=== Your goal ===
Print out the data precisely as it appears here, with no pictures.
[Opening Dataset extract section]
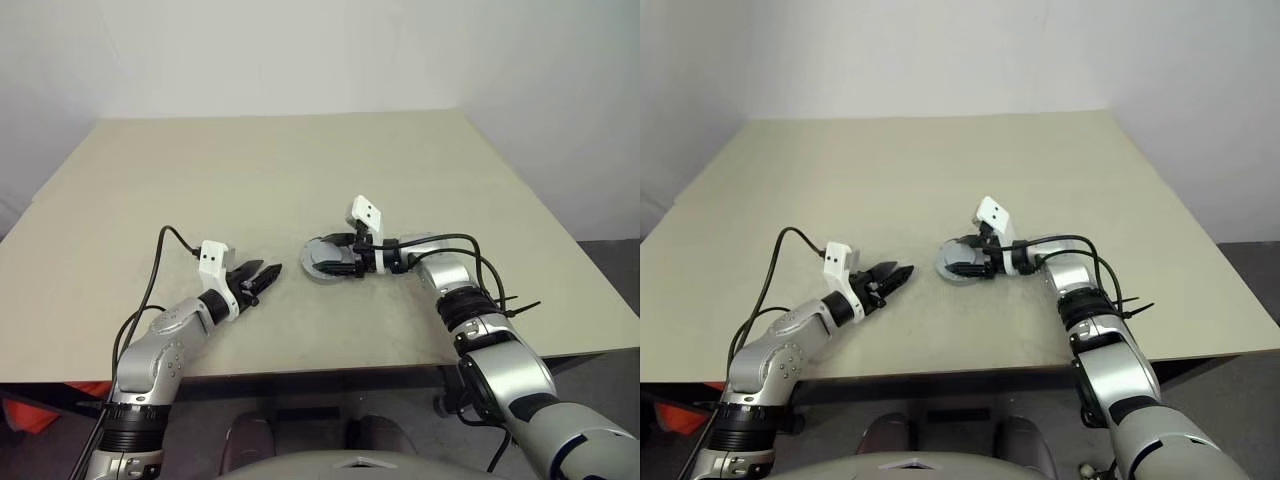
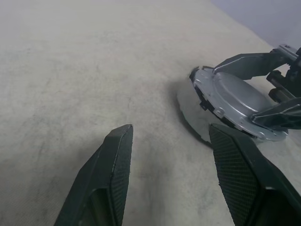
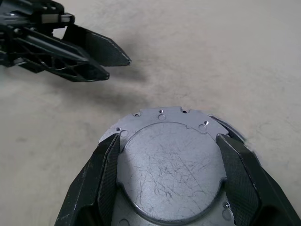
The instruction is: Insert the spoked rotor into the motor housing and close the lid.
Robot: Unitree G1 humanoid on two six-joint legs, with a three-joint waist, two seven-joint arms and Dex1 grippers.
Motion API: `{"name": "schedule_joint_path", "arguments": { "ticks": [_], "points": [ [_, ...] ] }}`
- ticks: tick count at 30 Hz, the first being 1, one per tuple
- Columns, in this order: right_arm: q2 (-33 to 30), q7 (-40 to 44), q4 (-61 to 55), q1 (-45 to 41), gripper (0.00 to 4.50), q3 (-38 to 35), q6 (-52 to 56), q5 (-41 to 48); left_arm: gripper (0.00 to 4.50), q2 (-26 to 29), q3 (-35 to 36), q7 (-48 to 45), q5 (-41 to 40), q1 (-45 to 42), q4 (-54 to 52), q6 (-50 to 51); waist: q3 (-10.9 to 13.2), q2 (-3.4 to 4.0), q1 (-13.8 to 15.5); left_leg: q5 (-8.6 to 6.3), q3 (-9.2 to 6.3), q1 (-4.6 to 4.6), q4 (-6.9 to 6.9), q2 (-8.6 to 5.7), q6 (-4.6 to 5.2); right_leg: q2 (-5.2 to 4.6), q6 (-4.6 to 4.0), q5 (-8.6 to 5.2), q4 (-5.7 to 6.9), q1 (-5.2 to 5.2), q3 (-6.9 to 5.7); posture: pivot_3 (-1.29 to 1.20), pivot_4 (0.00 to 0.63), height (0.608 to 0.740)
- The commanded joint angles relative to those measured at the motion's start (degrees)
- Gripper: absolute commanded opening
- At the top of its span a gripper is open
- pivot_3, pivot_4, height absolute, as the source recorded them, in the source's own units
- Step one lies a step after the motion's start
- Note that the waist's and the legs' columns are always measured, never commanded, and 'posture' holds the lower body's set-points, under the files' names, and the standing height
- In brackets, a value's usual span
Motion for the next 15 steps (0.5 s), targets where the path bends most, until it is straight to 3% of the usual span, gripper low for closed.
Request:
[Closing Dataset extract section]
=== Output ===
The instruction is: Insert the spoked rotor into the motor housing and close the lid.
Robot: Unitree G1 humanoid on two six-joint legs, with a three-joint waist, two seven-joint arms and Dex1 grippers.
Motion API: `{"name": "schedule_joint_path", "arguments": { "ticks": [_], "points": [ [_, ...] ] }}`
- ticks: tick count at 30 Hz, the first being 1, one per tuple
- Columns, in this order: right_arm: q2 (-33 to 30), q7 (-40 to 44), q4 (-61 to 55), q1 (-45 to 41), gripper (0.00 to 4.50), q3 (-38 to 35), q6 (-52 to 56), q5 (-41 to 48); left_arm: gripper (0.00 to 4.50), q2 (-26 to 29), q3 (-35 to 36), q7 (-48 to 45), q5 (-41 to 40), q1 (-45 to 42), q4 (-54 to 52), q6 (-50 to 51); waist: q3 (-10.9 to 13.2), q2 (-3.4 to 4.0), q1 (-13.8 to 15.5); left_leg: q5 (-8.6 to 6.3), q3 (-9.2 to 6.3), q1 (-4.6 to 4.6), q4 (-6.9 to 6.9), q2 (-8.6 to 5.7), q6 (-4.6 to 5.2); right_leg: q2 (-5.2 to 4.6), q6 (-4.6 to 4.0), q5 (-8.6 to 5.2), q4 (-5.7 to 6.9), q1 (-5.2 to 5.2), q3 (-6.9 to 5.7); posture: pivot_3 (-1.29 to 1.20), pivot_4 (0.00 to 0.63), height (0.608 to 0.740)
- The commanded joint angles relative to those measured at the motion's start (degrees)
- Gripper: absolute commanded opening
- At the top of its span a gripper is open
- pivot_3, pivot_4, height absolute, as the source recorded them, in the source's own units
- Step one lies a step after the motion's start
- Note that the waist's and the legs' columns are always measured, never commanded, and 'posture' holds the lower body's set-points, under the files' names, and the standing height
- In brackets, a value's usual span
Motion for the next 15 steps (0.5 s), targets where the path bends most, until it is straight to 3% of the usual span, gripper low for closed.
Request:

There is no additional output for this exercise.